TO DO
Please output the data exactly, without omitting anything.

RECORDED DATA
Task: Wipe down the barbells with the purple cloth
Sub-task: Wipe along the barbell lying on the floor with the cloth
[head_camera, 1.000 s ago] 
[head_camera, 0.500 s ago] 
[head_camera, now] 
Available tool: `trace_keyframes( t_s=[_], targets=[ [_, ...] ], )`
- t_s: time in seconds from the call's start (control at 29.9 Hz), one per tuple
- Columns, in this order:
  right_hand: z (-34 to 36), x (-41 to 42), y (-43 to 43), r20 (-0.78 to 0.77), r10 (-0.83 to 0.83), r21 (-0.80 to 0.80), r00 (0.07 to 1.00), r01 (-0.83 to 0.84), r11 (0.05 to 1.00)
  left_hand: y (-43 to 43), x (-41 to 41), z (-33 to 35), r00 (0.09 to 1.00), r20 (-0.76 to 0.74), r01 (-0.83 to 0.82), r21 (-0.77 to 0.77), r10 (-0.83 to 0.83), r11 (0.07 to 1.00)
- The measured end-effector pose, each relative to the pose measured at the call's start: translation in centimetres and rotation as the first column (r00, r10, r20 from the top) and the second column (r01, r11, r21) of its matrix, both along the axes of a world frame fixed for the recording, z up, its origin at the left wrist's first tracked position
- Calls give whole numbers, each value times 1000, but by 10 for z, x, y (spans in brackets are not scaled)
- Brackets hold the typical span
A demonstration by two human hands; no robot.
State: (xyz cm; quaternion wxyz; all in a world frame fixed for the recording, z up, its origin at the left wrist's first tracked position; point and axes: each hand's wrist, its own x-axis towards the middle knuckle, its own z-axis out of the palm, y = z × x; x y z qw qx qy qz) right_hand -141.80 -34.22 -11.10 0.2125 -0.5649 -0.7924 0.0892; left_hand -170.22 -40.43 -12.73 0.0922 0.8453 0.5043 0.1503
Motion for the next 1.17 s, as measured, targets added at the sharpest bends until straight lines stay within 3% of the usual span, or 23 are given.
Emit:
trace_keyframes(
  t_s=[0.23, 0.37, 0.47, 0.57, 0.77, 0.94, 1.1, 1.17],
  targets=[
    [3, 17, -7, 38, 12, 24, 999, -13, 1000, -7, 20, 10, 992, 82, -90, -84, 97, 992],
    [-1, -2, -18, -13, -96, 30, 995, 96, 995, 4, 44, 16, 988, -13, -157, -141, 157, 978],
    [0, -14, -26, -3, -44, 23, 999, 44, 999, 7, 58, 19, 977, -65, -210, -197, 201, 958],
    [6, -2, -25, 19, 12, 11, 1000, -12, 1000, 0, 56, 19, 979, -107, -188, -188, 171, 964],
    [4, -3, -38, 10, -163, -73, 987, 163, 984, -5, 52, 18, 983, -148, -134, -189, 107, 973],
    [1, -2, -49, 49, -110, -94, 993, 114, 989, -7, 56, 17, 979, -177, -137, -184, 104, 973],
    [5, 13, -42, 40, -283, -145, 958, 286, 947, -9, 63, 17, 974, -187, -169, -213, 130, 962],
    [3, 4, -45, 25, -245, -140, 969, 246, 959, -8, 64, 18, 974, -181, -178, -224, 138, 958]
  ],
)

OUTPUT OF THE TASK
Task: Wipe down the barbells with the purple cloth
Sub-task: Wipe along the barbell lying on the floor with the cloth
[head_camera, 1.000 s ago] 
[head_camera, 0.500 s ago] 
[head_camera, now] 
Available tool: `trace_keyframes( t_s=[_], targets=[ [_, ...] ], )`
- t_s: time in seconds from the call's start (control at 29.9 Hz), one per tuple
- Columns, in this order:
  right_hand: z (-34 to 36), x (-41 to 42), y (-43 to 43), r20 (-0.78 to 0.77), r10 (-0.83 to 0.83), r21 (-0.80 to 0.80), r00 (0.07 to 1.00), r01 (-0.83 to 0.84), r11 (0.05 to 1.00)
  left_hand: y (-43 to 43), x (-41 to 41), z (-33 to 35), r00 (0.09 to 1.00), r20 (-0.76 to 0.74), r01 (-0.83 to 0.82), r21 (-0.77 to 0.77), r10 (-0.83 to 0.83), r11 (0.07 to 1.00)
- The measured end-effector pose, each relative to the pose measured at the call's start: translation in centimetres and rotation as the first column (r00, r10, r20 from the top) and the second column (r01, r11, r21) of its matrix, both along the axes of a world frame fixed for the recording, z up, its origin at the left wrist's first tracked position
- Calls give whole numbers, each value times 1000, but by 10 for z, x, y (spans in brackets are not scaled)
- Brackets hold the typical span
A demonstration by two human hands; no robot.
State: (xyz cm; quaternion wxyz; all in a world frame fixed for the recording, z up, its origin at the left wrist's first tracked position; point and axes: each hand's wrist, its own x-axis towards the middle knuckle, its own z-axis out of the palm, y = z × x; x y z qw qx qy qz) right_hand -141.80 -34.22 -11.10 0.2125 -0.5649 -0.7924 0.0892; left_hand -170.22 -40.43 -12.73 0.0922 0.8453 0.5043 0.1503
Motion for the next 1.17 s, as measured, targets added at the sharpest bends until straight lines stay within 3% of the usual span, or 23 are given.
Emit:
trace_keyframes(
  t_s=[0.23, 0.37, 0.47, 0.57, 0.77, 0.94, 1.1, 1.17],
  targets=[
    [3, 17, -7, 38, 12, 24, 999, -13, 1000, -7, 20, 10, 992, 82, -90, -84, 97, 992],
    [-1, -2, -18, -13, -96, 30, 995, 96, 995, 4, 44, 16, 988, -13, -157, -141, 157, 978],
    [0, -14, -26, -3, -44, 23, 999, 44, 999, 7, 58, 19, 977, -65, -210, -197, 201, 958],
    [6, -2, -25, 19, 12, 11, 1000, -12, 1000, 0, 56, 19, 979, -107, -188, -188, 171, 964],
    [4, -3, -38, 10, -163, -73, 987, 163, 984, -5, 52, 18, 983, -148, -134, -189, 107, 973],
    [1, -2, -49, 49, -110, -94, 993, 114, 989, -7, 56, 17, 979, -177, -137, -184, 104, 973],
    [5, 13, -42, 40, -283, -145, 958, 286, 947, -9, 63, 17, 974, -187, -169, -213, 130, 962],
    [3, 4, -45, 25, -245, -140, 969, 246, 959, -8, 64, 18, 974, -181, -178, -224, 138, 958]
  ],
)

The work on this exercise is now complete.